(WHAT YOU ARE ASKED TO DO) Begin at the line containing "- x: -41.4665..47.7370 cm" in the records below, end at the line containing "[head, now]", and retype each line in that span exactly. No other line and no image should appear.
[Start of Attachment]
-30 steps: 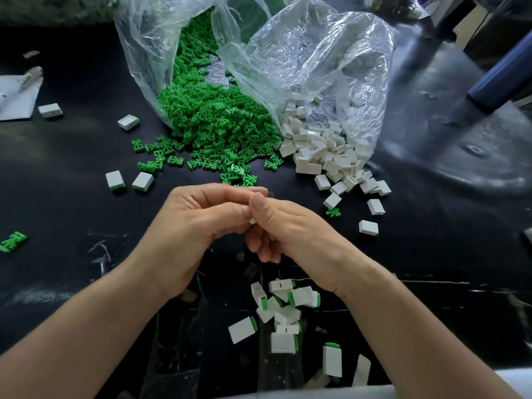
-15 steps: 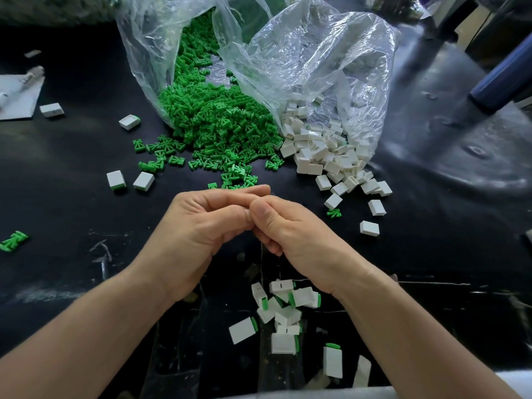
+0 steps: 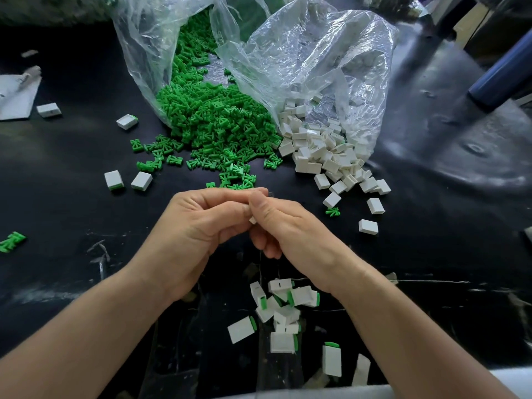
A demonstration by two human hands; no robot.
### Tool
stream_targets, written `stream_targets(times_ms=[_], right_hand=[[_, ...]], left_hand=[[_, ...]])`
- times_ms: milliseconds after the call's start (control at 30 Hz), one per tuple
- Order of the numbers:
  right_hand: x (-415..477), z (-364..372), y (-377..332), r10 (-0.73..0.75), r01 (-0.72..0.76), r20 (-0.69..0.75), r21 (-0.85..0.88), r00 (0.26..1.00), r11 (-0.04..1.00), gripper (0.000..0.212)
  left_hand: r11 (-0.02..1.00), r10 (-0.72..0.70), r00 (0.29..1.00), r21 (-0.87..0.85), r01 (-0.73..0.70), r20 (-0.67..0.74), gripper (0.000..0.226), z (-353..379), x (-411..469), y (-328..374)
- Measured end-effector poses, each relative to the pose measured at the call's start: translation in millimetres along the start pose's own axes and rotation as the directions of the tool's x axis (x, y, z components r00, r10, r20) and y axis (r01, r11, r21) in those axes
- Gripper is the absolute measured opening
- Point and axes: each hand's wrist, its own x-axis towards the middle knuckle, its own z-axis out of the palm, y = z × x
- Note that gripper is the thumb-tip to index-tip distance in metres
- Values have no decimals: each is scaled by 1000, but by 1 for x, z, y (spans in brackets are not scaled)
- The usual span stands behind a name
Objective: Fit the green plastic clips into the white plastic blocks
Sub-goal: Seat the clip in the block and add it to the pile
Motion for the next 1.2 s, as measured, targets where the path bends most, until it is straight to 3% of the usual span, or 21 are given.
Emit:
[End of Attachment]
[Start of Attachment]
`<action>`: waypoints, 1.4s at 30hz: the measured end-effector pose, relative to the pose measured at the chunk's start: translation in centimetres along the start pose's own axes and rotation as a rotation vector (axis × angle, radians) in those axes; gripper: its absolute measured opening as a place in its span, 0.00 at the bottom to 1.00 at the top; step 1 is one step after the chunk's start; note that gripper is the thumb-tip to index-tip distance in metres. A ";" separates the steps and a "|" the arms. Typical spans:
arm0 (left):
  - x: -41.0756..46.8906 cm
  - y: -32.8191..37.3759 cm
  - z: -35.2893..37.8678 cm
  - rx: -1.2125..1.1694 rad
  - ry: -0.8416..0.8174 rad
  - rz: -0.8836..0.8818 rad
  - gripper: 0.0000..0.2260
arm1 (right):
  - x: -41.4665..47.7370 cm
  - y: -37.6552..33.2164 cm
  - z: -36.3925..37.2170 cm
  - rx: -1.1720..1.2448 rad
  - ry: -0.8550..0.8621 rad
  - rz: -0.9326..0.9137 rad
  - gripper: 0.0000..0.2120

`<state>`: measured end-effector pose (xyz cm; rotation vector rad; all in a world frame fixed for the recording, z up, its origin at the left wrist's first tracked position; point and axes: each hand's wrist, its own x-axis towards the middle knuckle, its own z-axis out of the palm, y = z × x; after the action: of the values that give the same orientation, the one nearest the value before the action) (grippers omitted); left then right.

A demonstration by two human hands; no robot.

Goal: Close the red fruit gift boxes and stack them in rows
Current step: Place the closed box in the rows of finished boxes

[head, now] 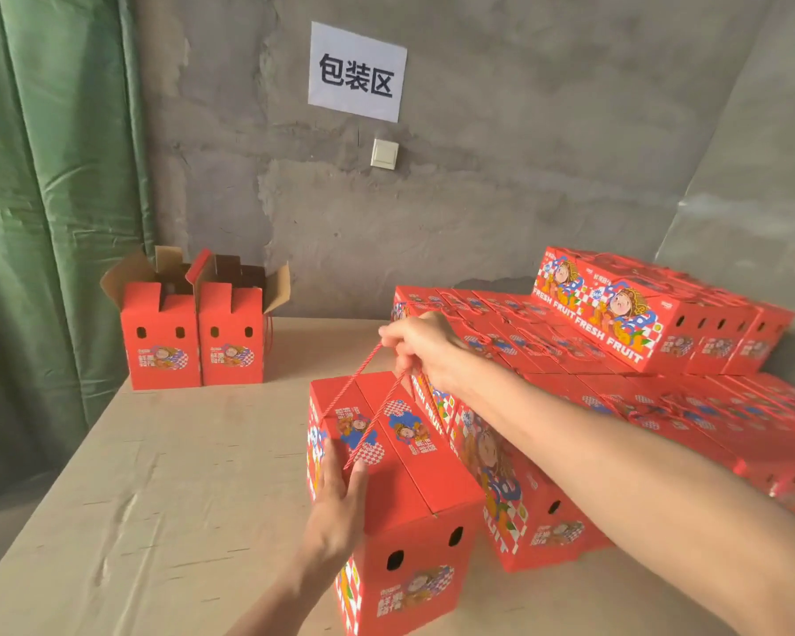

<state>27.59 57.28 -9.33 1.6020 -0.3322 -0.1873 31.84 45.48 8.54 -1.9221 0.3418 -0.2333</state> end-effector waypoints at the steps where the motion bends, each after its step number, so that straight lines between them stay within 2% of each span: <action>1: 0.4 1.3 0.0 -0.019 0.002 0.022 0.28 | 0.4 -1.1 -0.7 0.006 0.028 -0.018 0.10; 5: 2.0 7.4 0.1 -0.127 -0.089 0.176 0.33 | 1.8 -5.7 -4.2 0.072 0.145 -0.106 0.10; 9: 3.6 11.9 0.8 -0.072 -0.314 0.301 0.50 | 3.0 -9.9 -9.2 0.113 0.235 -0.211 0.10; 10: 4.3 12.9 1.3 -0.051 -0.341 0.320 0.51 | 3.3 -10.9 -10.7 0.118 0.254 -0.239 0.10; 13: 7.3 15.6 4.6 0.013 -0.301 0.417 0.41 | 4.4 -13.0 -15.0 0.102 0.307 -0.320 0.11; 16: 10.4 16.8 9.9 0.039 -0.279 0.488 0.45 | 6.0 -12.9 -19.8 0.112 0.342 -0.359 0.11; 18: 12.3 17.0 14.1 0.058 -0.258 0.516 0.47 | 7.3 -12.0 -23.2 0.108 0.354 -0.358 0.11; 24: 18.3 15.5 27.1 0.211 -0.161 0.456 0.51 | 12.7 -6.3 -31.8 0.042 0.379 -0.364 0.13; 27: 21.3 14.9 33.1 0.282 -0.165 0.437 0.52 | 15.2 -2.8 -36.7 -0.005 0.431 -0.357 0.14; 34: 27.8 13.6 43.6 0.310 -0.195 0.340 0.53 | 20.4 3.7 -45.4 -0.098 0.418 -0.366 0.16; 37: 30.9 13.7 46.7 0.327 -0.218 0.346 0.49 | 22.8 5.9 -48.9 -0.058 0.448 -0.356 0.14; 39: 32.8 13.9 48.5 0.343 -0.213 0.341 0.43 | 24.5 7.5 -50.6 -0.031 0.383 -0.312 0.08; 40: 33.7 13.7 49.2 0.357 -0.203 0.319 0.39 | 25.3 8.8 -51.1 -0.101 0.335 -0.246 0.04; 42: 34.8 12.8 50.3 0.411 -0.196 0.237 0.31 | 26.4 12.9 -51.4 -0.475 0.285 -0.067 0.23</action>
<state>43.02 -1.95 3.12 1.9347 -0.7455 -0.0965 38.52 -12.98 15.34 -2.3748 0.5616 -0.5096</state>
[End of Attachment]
(EXERCISE OUTPUT)
  - x: -41.4665..47.7370 cm
  - y: -37.6552..33.2164 cm
  - z: -36.3925..37.2170 cm
  - rx: -1.1720..1.2448 rad
  - ry: -0.8550..0.8621 rad
  - rz: -0.9326..0.9137 rad
  - gripper: 0.0000..0.2120

`<state>`: measured end-effector pose (xyz cm; rotation vector rad; all in a world frame fixed for the recording, z up, its origin at the left wrist's first tracked position; point and axes: each hand's wrist, its own x-axis towards the middle knuckle, its own z-axis out of the palm, y = z × x; after the action: of the values that give the same orientation, the one nearest the value before the action) (grippers omitted); left then right.

A demonstration by two human hands; no robot.

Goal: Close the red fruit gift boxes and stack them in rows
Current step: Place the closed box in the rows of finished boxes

[head, now] 

Here the exercise is finished.